[…]
Menti para ela. O esquecimento mata o hospedeiro.
No começo não foi fácil. Minúsculas mentiras. Até que o tempo começou a desabar. Gestos miúdos do cotidiano. Ela arrancava os botões das roupas, não sabia como manusear as próprias mãos. Começamos a mentir até esquecermos de colocar a história em ordem. Os dias da semana foram perdendo a importância. Protegendo do susto, da surpresa, da lacuna. Mas é impossível preencher todos os espaços sem esquecer de quem somos.
Ela confundia garfo com faca, faca com garfo. Comida na boca, boca na comida. Embaralhava as roupas, os esmaltes, as cores, as regras. Não é fácil ver alguém se perder de si.
A minha mãe, com sua coragem e vontade, trançava suas pernas pelas ruas da cidade.
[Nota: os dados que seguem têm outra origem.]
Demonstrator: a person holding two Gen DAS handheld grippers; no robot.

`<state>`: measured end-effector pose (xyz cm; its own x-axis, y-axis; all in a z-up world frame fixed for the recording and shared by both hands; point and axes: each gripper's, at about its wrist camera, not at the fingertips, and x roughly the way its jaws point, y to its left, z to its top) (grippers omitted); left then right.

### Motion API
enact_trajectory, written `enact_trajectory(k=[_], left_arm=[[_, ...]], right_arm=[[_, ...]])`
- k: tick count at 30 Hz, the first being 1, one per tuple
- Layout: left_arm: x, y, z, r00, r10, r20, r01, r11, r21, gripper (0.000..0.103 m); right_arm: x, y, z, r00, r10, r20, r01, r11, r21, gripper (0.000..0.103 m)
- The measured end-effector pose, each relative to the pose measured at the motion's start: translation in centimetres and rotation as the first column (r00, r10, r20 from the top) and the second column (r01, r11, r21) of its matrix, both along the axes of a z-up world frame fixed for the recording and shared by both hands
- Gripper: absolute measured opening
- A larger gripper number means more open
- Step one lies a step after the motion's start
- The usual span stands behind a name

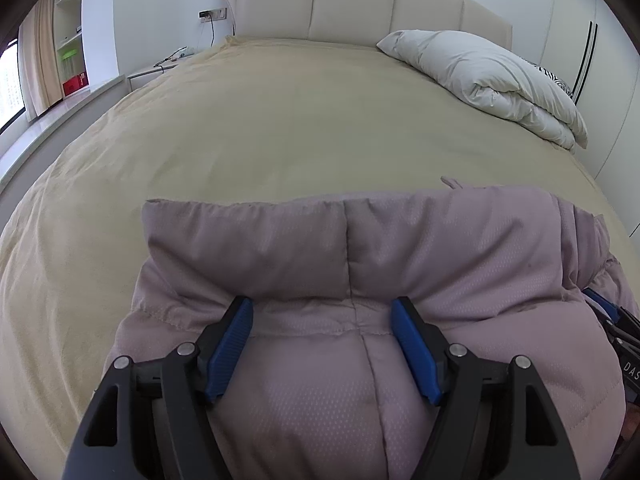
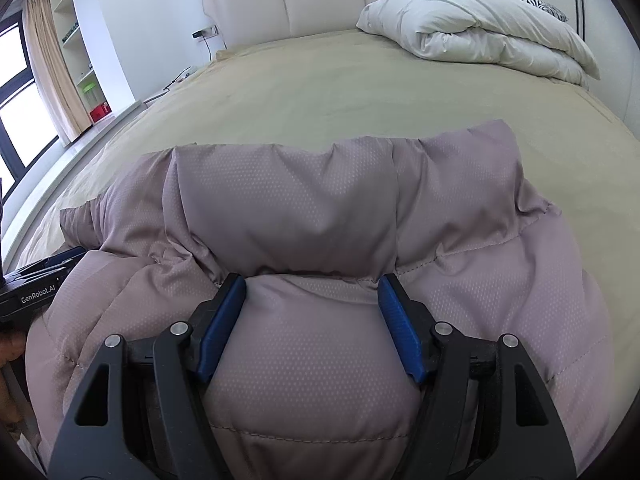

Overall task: Fold large clothes
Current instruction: 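Lay the folded hem onto the coat, smooth it, and open both tools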

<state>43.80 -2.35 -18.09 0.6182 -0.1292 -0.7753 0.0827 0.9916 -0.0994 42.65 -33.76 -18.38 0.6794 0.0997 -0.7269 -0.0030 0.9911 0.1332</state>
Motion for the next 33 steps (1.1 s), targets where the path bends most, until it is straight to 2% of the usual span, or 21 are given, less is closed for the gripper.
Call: enact_trajectory(k=[3, 5, 8, 11, 12, 14, 15, 16, 18, 20, 27, 31, 33], left_arm=[[0.0, -0.1, 0.6, 1.000, -0.002, -0.017, 0.002, 1.000, 0.004, 0.075], [-0.4, -0.1, 1.9, 0.999, -0.005, -0.032, 0.005, 1.000, 0.015, 0.074], [-3.5, -0.1, 5.3, 0.999, 0.007, 0.048, -0.007, 1.000, -0.020, 0.073], [-6.3, -1.3, 8.2, 0.992, -0.009, 0.127, 0.015, 0.999, -0.047, 0.073], [-6.9, -2.0, 8.4, 0.991, -0.031, 0.128, 0.038, 0.998, -0.051, 0.073], [-7.1, -4.0, 7.8, 0.991, -0.085, 0.105, 0.085, 0.996, -0.001, 0.073], [-7.0, -5.0, 6.7, 0.991, -0.104, 0.086, 0.100, 0.993, 0.056, 0.073], [-6.8, -5.5, 5.4, 0.992, -0.111, 0.064, 0.105, 0.990, 0.090, 0.075], [-6.7, -4.9, 3.5, 0.993, -0.101, 0.063, 0.096, 0.992, 0.082, 0.078], [-6.4, -4.2, 2.7, 0.994, -0.093, 0.062, 0.090, 0.995, 0.044, 0.080], [-5.2, -3.5, 0.9, 0.994, -0.083, 0.068, 0.083, 0.997, 0.009, 0.082], [-5.3, -2.9, 1.3, 0.995, -0.091, 0.051, 0.092, 0.995, -0.023, 0.081], [-6.1, -2.0, 2.8, 0.996, -0.074, 0.043, 0.076, 0.996, -0.039, 0.074]], right_arm=[[-0.2, 0.8, 0.1, 1.000, -0.003, 0.000, 0.002, 0.999, -0.036, 0.067], [-0.2, 0.9, 0.7, 1.000, 0.007, -0.030, -0.008, 0.999, -0.032, 0.068], [-1.3, 0.9, 3.2, 0.998, 0.012, -0.058, -0.013, 1.000, -0.017, 0.068], [-3.6, 0.8, 6.3, 0.999, -0.011, 0.036, 0.007, 0.994, 0.110, 0.068], [-3.9, 1.4, 7.0, 0.999, 0.006, 0.045, -0.013, 0.989, 0.144, 0.068], [-4.5, 3.9, 7.3, 0.997, 0.075, 0.035, -0.079, 0.988, 0.129, 0.068], [-4.5, 5.3, 6.9, 0.994, 0.110, 0.013, -0.110, 0.990, 0.084, 0.068], [-4.5, 7.1, 5.6, 0.989, 0.145, -0.028, -0.145, 0.989, 0.000, 0.069], [-4.8, 8.9, 3.6, 0.987, 0.158, -0.037, -0.161, 0.980, -0.118, 0.069], [-4.8, 9.1, 2.9, 0.987, 0.156, -0.023, -0.158, 0.980, -0.120, 0.069], [-3.8, 9.0, 1.0, 0.990, 0.143, -0.005, -0.143, 0.982, -0.128, 0.069], [-3.8, 8.7, 1.0, 0.989, 0.146, -0.013, -0.147, 0.980, -0.134, 0.069], [-3.9, 8.5, 2.3, 0.988, 0.149, -0.033, -0.152, 0.981, -0.123, 0.067]])
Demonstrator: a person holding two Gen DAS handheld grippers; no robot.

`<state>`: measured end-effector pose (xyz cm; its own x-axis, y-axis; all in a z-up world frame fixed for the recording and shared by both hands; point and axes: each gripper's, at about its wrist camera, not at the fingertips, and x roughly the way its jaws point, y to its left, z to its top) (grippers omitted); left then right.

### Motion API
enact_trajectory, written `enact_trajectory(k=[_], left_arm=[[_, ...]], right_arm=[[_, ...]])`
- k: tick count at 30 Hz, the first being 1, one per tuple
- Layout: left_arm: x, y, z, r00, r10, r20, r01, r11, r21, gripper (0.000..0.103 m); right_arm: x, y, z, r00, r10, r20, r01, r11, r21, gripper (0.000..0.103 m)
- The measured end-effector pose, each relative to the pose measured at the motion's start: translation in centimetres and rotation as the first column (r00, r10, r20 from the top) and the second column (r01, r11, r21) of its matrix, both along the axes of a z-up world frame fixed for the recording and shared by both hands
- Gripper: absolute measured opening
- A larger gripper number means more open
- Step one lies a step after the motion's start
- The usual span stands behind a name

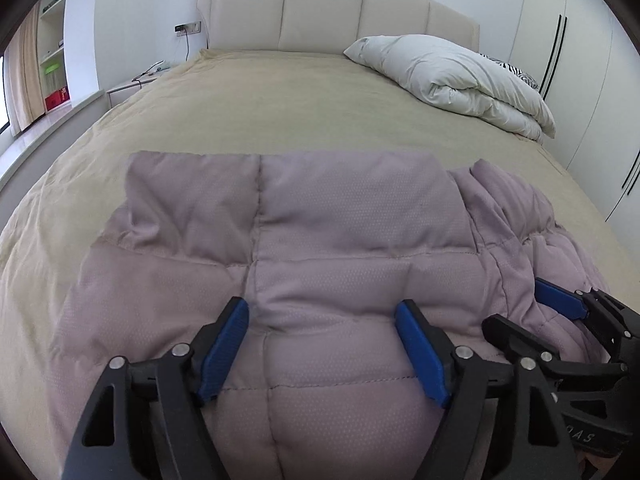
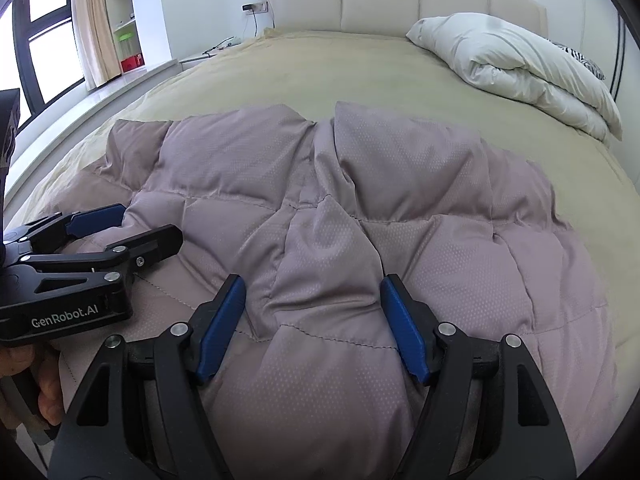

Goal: Fold large clothes

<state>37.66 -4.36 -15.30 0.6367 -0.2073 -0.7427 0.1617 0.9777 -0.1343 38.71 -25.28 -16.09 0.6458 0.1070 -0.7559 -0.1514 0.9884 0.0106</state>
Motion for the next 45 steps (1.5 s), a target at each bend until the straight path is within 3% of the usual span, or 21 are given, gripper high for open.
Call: enact_trajectory(k=[4, 7, 10, 17, 21, 23, 25, 26, 28, 30, 32, 34, 37, 39, 40, 45], left_arm=[[-3.1, 2.0, 2.1, 0.996, 0.057, 0.073, -0.063, 0.995, 0.079, 0.073], [-3.7, 2.5, 0.5, 0.996, 0.075, 0.056, -0.081, 0.992, 0.098, 0.075], [-3.6, 1.4, -0.1, 0.994, 0.068, 0.080, -0.081, 0.982, 0.169, 0.077], [-1.8, 1.9, -1.8, 0.996, 0.077, 0.054, -0.083, 0.988, 0.126, 0.082], [-2.7, 2.5, -0.1, 0.996, 0.082, 0.033, -0.085, 0.991, 0.101, 0.081], [-4.4, 2.9, 1.1, 0.993, 0.095, 0.068, -0.102, 0.989, 0.109, 0.081], [-5.2, 3.1, 0.9, 0.991, 0.098, 0.094, -0.110, 0.986, 0.124, 0.083], [-5.1, 3.0, 0.2, 0.992, 0.095, 0.089, -0.105, 0.987, 0.123, 0.084], [-4.5, 3.2, -0.7, 0.992, 0.088, 0.089, -0.098, 0.988, 0.119, 0.087], [-3.8, 3.0, -0.8, 0.993, 0.090, 0.070, -0.098, 0.988, 0.121, 0.088], [-3.7, 3.1, -0.4, 0.995, 0.085, 0.055, -0.091, 0.988, 0.121, 0.088], [-4.7, 3.9, 0.7, 0.995, 0.091, 0.047, -0.095, 0.992, 0.086, 0.088], [-8.2, 7.2, 3.4, 0.985, 0.146, 0.089, -0.144, 0.989, -0.035, 0.089], [-11.0, 10.6, 4.7, 0.970, 0.217, 0.111, -0.204, 0.972, -0.114, 0.103], [-12.1, 12.4, 5.1, 0.963, 0.248, 0.110, -0.229, 0.960, -0.161, 0.103], [-13.8, 19.0, 3.1, 0.964, 0.262, -0.039, -0.260, 0.902, -0.344, 0.103]], right_arm=[[-3.2, -2.6, 3.7, 0.992, -0.074, 0.098, 0.075, 0.997, -0.005, 0.067], [-3.5, -4.2, 1.2, 0.995, -0.097, 0.025, 0.098, 0.995, -0.010, 0.068], [-3.8, -3.1, -0.4, 0.995, -0.076, 0.065, 0.082, 0.992, -0.096, 0.068], [-2.7, -3.3, -1.9, 0.995, -0.081, 0.064, 0.085, 0.994, -0.070, 0.069], [-2.9, -4.5, -0.3, 0.998, -0.065, 0.017, 0.065, 0.998, -0.013, 0.068], [-4.3, -6.3, 1.9, 0.991, -0.113, 0.069, 0.110, 0.993, 0.042, 0.069], [-6.1, -8.8, 3.4, 0.964, -0.212, 0.160, 0.205, 0.977, 0.059, 0.070], [-6.3, -9.8, 3.0, 0.957, -0.247, 0.153, 0.240, 0.969, 0.063, 0.072], [-4.9, -10.9, -0.1, 0.971, -0.238, 0.017, 0.238, 0.971, 0.036, 0.074], [-5.5, -10.9, -1.4, 0.979, -0.187, 0.081, 0.187, 0.982, 0.015, 0.074], [-5.4, -11.1, -1.6, 0.978, -0.192, 0.081, 0.190, 0.981, 0.032, 0.075], [-5.5, -11.1, -1.3, 0.978, -0.195, 0.069, 0.192, 0.981, 0.041, 0.075], [-6.4, -12.2, 0.4, 0.982, -0.183, 0.054, 0.176, 0.978, 0.110, 0.075], [-8.2, -13.5, 1.7, 0.982, -0.170, 0.084, 0.151, 0.969, 0.198, 0.076], [-9.1, -14.5, 2.2, 0.980, -0.170, 0.099, 0.142, 0.961, 0.239, 0.079], [-11.2, -19.7, 3.1, 0.979, -0.197, 0.061, 0.160, 0.912, 0.377, 0.082]])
Nunca desejou aprender a dirigir, mas isso nunca a impediu de tomar ônibus. Mesmo no último ano antes da aposentadoria compulsória, aos 75 anos, seguia de casa para a escola.
Entre tantos sinais, há um dia que recordo com nitidez: sua aposentadoria.
Fomos em família prestigiar e testemunhar aquele momento. Junto com suas netas, levei-a até o local onde se despediria do trabalho como professora. Estava animada; ainda sabia que se tratava de algo importante. Acho que, naquela época, negávamos qualquer diagnóstico, embora já percebêssemos seus lapsos e suas “atrapalhações”, como costumávamos dizer.
Minha mãe, antes do diagnóstico, teve muitas dessas atrapalhações. Assim como a mãe dela. Atrapalhação hereditária.
Para mim, aquele dia marcou uma virada, outra fase da sua vida.
Quando a atendente da secretaria de educação pediu que preenchesse uma ficha com seus dados pessoais, minha mãe pegou a folha, sorriu e, com a simpatia de sempre, pediu que eu a ajudasse.
No início, sorri também. Achei que fosse uma brincadeira. Mas ela continuou me olhando, esperando.
Foi então que percebi: ela precisava de ajuda para preencher os próprios dados.
Preenchi a ficha. Ela assinou.
Comemoramos, tiramos algumas fotografias e voltamos para casa.
Foi naquele dia que menti para mim.
Acreditei na fantasia de que aquele lapso não era real.